Almost a year ago (evidently), I wrote briefly about Abstraction, Modularity, and Composition as important principles in designing software. I’ve had a few more thoughts to add about abstraction.
There are two sides to the abstraction “coin”: there’s (for lack of my knowing of any better terminology) pattern abstraction, and then there’s property abstraction. Each of these are simple enough to be illustrated with just the lambda calculus itself as an example.
What prompted me to write today was that I saw a claim that macro assemblers are really all-powerful and all these languages we’ve invented are “really” just macros piled on assemblers. This is, of course, bullocks.

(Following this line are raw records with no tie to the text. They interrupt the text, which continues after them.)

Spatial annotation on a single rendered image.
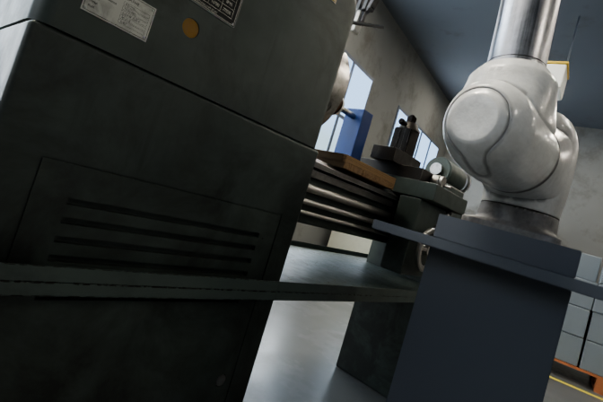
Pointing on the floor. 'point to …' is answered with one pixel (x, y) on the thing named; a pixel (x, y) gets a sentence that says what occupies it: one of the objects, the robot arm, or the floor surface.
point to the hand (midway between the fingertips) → (357, 22)
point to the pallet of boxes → (584, 327)
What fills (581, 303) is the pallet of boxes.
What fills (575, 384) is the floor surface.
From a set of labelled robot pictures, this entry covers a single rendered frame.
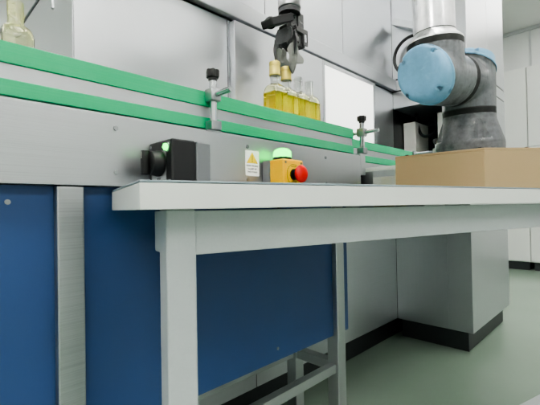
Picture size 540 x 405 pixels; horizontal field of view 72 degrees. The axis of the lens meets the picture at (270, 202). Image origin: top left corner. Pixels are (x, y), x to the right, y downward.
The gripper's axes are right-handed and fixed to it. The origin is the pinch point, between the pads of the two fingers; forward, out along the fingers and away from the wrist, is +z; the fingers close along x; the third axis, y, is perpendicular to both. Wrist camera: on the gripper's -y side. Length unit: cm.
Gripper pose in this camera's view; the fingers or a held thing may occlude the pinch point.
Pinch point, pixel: (285, 70)
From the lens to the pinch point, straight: 125.6
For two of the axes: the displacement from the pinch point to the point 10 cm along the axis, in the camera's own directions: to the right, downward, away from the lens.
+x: -7.2, 0.2, 7.0
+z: 0.2, 10.0, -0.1
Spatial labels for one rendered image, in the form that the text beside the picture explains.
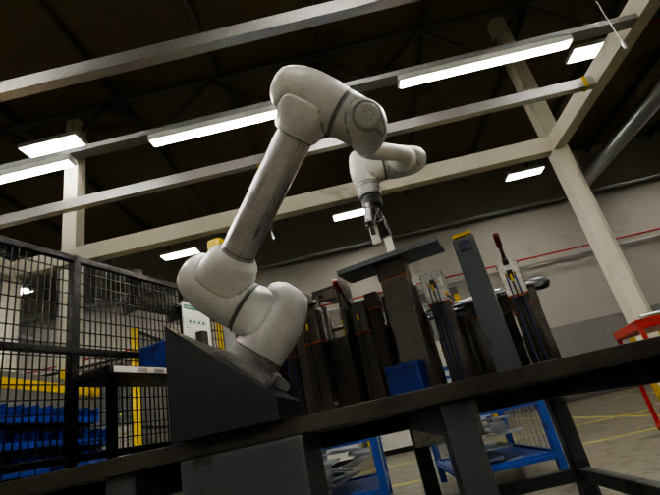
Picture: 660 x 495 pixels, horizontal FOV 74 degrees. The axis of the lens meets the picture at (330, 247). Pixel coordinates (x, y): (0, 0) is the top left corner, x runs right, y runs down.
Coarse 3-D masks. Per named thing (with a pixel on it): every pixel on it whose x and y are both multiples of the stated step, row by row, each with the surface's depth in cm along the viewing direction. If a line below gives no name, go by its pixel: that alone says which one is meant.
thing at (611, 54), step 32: (640, 0) 361; (576, 32) 369; (608, 32) 377; (640, 32) 385; (608, 64) 416; (576, 96) 477; (160, 128) 377; (576, 128) 509; (32, 160) 378; (448, 160) 557; (480, 160) 552; (512, 160) 549; (320, 192) 559; (352, 192) 554; (384, 192) 559; (192, 224) 562; (224, 224) 557; (96, 256) 559
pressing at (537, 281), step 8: (528, 280) 157; (536, 280) 156; (544, 280) 161; (536, 288) 171; (544, 288) 170; (496, 296) 170; (456, 304) 165; (464, 304) 172; (456, 312) 182; (432, 320) 186
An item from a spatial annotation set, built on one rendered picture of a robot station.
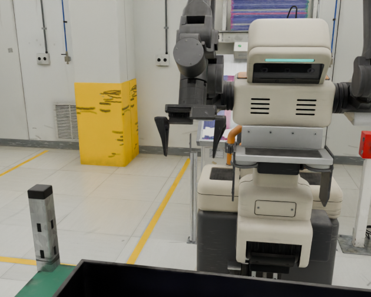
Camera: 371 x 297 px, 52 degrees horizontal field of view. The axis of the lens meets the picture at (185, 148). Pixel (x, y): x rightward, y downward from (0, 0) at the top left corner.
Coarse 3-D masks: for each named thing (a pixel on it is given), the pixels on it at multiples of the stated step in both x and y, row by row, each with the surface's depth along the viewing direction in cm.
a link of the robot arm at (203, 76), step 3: (207, 60) 78; (207, 63) 78; (207, 66) 78; (207, 69) 78; (180, 72) 78; (204, 72) 77; (207, 72) 78; (180, 75) 78; (183, 75) 76; (198, 75) 76; (201, 75) 76; (204, 75) 76; (180, 78) 77; (183, 78) 76; (189, 78) 76; (192, 78) 76; (195, 78) 76; (198, 78) 76; (201, 78) 76; (204, 78) 76; (192, 81) 76; (204, 81) 77
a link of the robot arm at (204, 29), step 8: (192, 0) 82; (200, 0) 81; (208, 0) 82; (184, 8) 81; (192, 8) 80; (200, 8) 80; (208, 8) 80; (184, 16) 79; (192, 16) 79; (200, 16) 79; (208, 16) 78; (184, 24) 78; (192, 24) 78; (200, 24) 78; (208, 24) 77; (184, 32) 77; (192, 32) 77; (200, 32) 77; (208, 32) 76; (208, 40) 77

This amounts, essentially, to the claim that the only abstraction that matters is pattern abstraction. Pattern abstraction is pretty much just taking commonly repeated patterns, and creating an abstraction with the varying parts as parameters. So, if we find ourselves iterating over lists of things often enough, we might go write:
apply f (h:t) = f h >> apply f t apply f  = return ()
And we’ve now abstracted away this iteration pattern, and we can now just write the function we want to run on each element of the list, and re-use the rest. Identify the pattern, and abstract it out.

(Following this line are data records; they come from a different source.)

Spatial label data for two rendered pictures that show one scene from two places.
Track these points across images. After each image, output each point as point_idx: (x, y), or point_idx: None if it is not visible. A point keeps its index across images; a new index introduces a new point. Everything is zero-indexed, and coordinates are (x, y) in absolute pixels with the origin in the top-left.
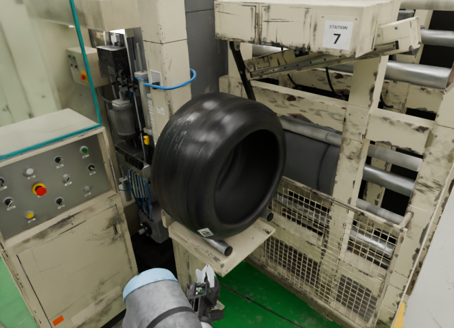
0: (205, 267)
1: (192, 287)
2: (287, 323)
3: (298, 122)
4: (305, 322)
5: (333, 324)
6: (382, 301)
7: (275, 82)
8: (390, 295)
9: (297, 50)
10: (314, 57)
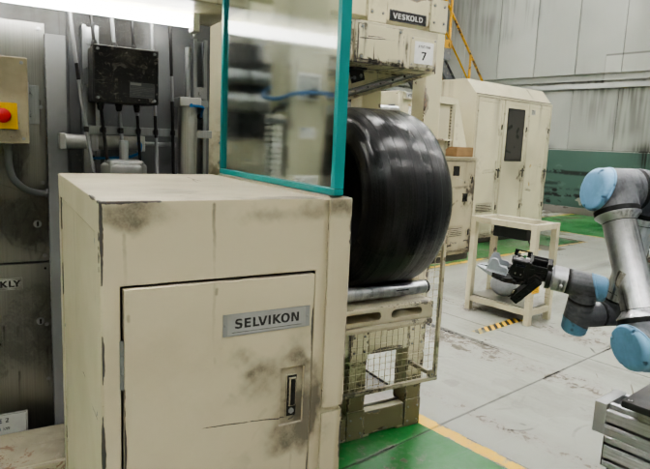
0: (480, 265)
1: (519, 258)
2: (356, 466)
3: None
4: (361, 454)
5: (372, 435)
6: (440, 321)
7: None
8: (417, 333)
9: (354, 75)
10: (369, 81)
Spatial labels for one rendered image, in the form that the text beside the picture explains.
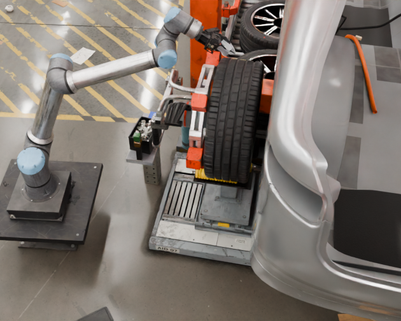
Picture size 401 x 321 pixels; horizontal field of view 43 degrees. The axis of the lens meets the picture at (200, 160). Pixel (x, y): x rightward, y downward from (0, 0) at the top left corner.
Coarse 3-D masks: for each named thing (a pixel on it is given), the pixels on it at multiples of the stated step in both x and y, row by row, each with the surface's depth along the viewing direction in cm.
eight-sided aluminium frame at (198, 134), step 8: (208, 64) 269; (208, 72) 268; (200, 80) 260; (208, 80) 260; (200, 88) 256; (208, 88) 257; (192, 112) 255; (200, 112) 255; (192, 120) 256; (200, 120) 255; (192, 128) 256; (200, 128) 255; (192, 136) 256; (200, 136) 255; (192, 144) 260; (200, 144) 259
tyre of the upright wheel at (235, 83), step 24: (216, 72) 257; (240, 72) 256; (216, 96) 249; (240, 96) 248; (216, 120) 248; (240, 120) 247; (216, 144) 252; (240, 144) 250; (216, 168) 262; (240, 168) 258

Applying this to macro assemblers, and it amounts to the claim that class definitions and such from higher level languages only matter in the assembly code they cause to be emitted. The pattern is the only thing that matters.
But that’s not all there is to it. In particular, with our apply function. we’ve abstracted away an iteration pattern, but when can we use it? For such a tiny little two line thing, maybe this isn’t a big deal, we can just go read the code. But for bigger and bigger abstractions, “just read the code” isn’t good enough anymore. We could go read the documentation, but when we have more and more abstractions, “just read the docs” isn’t really good enough anymore either. Read what docs? Should we know everything about everything before we write any code?
We start to see the beginnings of property abstraction when we look at static types:
apply :: (a -> Action) -> [a] -> Action
(I’ve simplified this a lot, because I don’t want this to be about Haskell. Just read “Action” as a return type like “void” in C, where the point is to have side effects, not actually return something.)
Before, we could look at that pattern in a purely untyped way. We could pass anything into it, and the only way to know what would happen is to run it (or at least, simulate running it in your head.) But now we know some properties about the function, and about its parameters.
Abstractions always have an “outside” and an “inside” and both matter, and both have properties we’re interested in. An “abstraction” is not merely a repeated pattern like “apply”. It’s also something we’re holding abstract about which we know some properties, like “f” within apply. (And in some sense, “apply” for the rest of the program.)
My point of this isn’t that static types are great, or whatever. It’s that properties are great. The more we actually know about the stuff we’re working with, the less horrible programming is.
I think “property abstraction” is the main reason that, for example, Java has succeeded, while Lisp has languished. Everyone likes to make fun of Java, but despite its flaws, I do think it’s a good thing that, in Java, everyone knows it’s just plain not possible for an object to suddenly mutate what class it is. Lisp advocates go on about the “power” of being able to do something like that, but I think they’ve forgotten the “power” of knowing that sort of thing can’t happen to you. (Ditto Python vs CLOS, if you want an example without static types.)
Anyone who thinks languages are just macro assemblers is making the same mistakes. They’re looking only at the patterns, and not the properties.